Adaptive Memory Networks with Self-supervised Learning for Unsupervised Anomaly Detection
Zhang, Yuxin, Wang, Jindong, Chen, Yiqiang, Yu, Han, Qin, Tao
Unsupervised anomaly detection aims to build models to effectively detect unseen anomalies by only training on the normal data. Although previous reconstruction-based methods have made fruitful progress, their generalization ability is limited due to two critical challenges. First, the training dataset only contains normal patterns, which limits the model generalization ability. Second, the feature representations learned by existing models often lack representativeness which hampers the ability to preserve the diversity of normal patterns. In this paper, we propose a novel approach called Adaptive Memory Network with Self-supervised Learning (AMSL) to address these challenges and enhance the generalization ability in unsupervised anomaly detection.

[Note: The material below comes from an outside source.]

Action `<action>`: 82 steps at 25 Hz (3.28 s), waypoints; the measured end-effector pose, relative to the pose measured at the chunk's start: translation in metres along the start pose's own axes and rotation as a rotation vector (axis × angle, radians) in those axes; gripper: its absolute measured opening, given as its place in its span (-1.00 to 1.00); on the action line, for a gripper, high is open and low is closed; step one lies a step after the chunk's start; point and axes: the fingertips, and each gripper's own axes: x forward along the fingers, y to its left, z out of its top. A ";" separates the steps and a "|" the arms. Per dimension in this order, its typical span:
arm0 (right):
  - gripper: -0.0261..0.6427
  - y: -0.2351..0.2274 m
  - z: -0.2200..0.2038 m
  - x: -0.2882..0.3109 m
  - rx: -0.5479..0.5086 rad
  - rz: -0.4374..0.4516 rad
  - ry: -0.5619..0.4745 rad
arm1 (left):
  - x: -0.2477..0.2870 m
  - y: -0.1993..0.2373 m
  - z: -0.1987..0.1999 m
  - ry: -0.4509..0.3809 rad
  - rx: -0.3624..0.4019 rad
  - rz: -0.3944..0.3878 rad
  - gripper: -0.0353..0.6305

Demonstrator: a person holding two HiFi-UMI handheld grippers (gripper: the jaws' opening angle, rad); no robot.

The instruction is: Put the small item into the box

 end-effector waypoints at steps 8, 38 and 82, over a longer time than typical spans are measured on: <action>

Based on the convolutional autoencoder structure, AMSL incorporates a self-supervised learning module to learn general normal patterns and an adaptive memory fusion module to learn rich feature representations. Experiments on four public multivariate time series datasets demonstrate that AMSL significantly improves the performance compared to other state-of-the-art methods. Specifically, on the largest CAP sleep stage detection dataset with 900 million samples, AMSL outperforms the second-best baseline by \textbf{4}\%+ in both accuracy and F1 score. Apart from the enhanced generalization ability, AMSL is also more robust against input noise.